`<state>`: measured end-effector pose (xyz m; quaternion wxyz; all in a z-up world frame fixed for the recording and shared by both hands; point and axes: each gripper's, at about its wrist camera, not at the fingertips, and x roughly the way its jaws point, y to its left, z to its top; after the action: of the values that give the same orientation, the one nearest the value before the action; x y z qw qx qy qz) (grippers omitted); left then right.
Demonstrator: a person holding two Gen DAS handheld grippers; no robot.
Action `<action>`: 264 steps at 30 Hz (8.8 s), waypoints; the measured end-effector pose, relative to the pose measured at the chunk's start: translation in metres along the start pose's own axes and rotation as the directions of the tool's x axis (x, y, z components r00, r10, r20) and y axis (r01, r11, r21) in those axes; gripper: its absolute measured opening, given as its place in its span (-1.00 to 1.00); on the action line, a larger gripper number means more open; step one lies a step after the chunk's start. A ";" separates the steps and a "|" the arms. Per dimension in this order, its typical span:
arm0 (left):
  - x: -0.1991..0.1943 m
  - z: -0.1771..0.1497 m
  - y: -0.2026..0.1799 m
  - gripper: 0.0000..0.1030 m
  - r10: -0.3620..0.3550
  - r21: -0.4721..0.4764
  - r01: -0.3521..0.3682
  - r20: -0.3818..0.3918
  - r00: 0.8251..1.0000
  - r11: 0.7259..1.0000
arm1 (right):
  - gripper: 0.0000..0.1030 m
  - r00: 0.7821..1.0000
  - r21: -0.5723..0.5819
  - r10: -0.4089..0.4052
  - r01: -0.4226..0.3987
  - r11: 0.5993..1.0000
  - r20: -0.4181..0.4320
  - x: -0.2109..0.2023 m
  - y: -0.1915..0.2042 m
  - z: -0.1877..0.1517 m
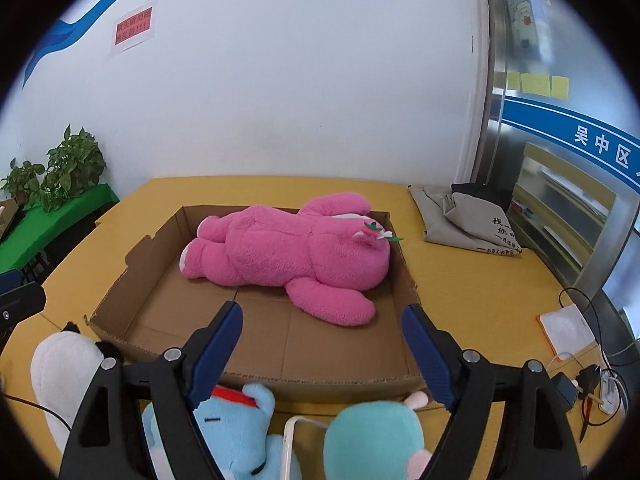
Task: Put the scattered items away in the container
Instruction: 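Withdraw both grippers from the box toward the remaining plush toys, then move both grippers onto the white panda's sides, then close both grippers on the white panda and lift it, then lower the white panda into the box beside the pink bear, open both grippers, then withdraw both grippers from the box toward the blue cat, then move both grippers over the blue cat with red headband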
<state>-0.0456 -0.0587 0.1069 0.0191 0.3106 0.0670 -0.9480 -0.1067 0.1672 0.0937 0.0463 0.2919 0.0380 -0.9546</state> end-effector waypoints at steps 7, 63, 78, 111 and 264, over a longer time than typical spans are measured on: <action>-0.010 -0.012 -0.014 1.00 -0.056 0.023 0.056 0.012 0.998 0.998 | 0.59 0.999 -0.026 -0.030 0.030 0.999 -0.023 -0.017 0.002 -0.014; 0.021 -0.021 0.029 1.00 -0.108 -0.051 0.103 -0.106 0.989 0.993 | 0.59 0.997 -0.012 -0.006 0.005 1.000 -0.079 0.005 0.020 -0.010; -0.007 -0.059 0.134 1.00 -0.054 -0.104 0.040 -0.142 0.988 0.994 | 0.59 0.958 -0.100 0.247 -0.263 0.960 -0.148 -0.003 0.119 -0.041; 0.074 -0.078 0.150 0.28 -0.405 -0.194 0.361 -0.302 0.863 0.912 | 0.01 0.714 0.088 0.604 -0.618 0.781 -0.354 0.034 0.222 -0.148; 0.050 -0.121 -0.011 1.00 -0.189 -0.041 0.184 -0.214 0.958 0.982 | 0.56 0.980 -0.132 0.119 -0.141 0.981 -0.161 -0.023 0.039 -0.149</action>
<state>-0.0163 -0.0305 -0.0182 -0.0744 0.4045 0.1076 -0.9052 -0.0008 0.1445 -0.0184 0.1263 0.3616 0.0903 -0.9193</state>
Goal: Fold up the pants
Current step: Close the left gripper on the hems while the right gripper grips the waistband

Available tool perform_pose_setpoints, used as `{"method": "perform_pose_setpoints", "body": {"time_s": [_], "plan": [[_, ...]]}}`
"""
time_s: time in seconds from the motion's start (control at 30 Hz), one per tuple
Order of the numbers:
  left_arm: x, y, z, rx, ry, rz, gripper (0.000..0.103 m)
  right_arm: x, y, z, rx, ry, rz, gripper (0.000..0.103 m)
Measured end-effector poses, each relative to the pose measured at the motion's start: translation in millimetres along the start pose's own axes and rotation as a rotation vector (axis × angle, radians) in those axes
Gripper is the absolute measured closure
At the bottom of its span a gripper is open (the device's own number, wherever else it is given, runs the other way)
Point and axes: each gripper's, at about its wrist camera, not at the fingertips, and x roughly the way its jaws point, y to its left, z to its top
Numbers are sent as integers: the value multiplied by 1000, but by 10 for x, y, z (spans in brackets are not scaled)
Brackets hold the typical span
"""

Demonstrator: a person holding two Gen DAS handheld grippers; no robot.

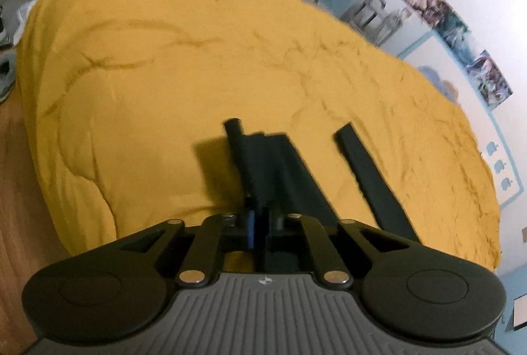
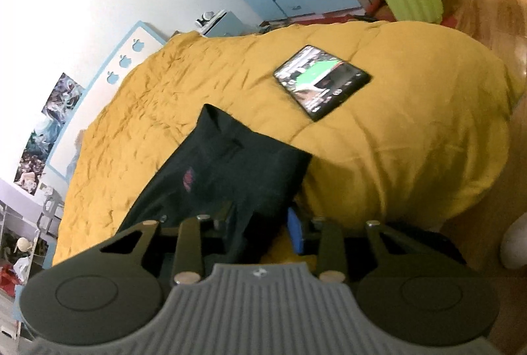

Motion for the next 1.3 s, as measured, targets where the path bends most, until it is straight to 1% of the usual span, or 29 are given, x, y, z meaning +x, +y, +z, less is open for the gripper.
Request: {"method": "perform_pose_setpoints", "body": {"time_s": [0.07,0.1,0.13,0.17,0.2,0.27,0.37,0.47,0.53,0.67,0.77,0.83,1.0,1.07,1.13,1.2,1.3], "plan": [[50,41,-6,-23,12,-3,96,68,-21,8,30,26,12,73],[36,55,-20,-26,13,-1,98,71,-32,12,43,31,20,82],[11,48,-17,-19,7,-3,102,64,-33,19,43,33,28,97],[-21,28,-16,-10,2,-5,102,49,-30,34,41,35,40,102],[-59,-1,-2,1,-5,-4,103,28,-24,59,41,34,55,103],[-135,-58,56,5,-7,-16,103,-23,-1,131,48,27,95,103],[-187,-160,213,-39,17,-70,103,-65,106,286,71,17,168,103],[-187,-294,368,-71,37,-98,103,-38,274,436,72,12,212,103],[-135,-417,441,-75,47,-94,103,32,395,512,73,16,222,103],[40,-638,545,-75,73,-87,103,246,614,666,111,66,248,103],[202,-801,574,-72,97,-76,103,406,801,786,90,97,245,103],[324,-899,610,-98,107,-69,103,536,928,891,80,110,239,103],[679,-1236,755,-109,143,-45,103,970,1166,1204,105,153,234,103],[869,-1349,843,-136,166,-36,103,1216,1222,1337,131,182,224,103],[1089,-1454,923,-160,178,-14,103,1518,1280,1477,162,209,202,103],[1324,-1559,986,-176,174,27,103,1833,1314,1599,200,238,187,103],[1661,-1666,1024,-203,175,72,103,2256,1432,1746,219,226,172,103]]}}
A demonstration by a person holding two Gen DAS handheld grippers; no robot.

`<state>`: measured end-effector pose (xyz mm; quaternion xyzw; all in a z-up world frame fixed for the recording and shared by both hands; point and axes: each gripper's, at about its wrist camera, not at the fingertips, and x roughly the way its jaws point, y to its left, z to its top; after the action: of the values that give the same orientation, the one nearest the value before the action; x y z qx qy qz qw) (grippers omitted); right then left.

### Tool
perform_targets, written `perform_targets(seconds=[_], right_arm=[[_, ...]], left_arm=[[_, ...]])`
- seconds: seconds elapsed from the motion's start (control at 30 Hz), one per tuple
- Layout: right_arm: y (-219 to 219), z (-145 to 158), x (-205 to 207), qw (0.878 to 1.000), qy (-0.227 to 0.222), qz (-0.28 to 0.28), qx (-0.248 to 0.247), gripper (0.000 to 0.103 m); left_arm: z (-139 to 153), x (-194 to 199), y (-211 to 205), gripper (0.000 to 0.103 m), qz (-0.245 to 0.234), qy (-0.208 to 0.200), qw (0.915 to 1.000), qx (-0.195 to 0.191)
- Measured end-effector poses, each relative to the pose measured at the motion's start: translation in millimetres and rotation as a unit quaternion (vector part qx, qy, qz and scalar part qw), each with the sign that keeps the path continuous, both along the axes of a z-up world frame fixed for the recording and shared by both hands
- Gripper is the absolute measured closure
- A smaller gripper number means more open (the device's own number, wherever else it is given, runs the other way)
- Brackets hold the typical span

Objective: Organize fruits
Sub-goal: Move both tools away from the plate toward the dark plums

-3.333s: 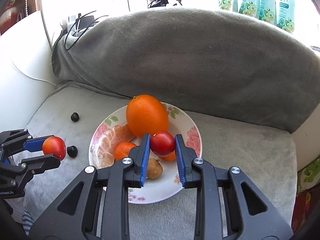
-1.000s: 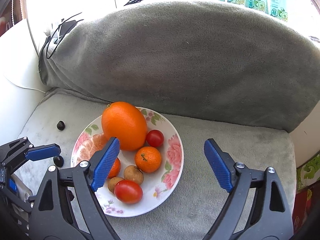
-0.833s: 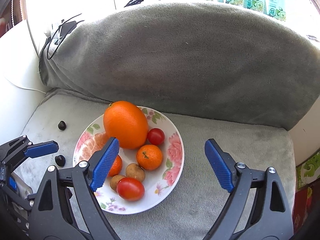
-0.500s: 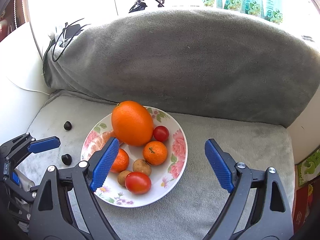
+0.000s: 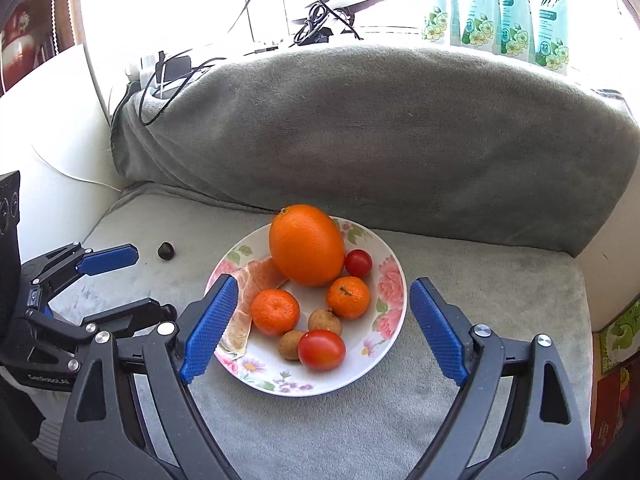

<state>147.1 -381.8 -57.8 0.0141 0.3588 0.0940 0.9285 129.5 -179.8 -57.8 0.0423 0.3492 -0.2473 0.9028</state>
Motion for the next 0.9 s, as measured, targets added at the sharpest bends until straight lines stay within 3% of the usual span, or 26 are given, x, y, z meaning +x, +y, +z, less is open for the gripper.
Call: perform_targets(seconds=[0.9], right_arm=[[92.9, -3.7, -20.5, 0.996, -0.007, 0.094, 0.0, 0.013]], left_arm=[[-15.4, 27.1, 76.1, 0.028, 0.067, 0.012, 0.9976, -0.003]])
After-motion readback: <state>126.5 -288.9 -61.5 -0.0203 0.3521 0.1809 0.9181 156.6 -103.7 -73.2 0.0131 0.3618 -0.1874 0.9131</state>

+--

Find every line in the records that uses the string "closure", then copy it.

- _Expected answer_
Gripper is the absolute measured closure
- Gripper is the absolute measured closure

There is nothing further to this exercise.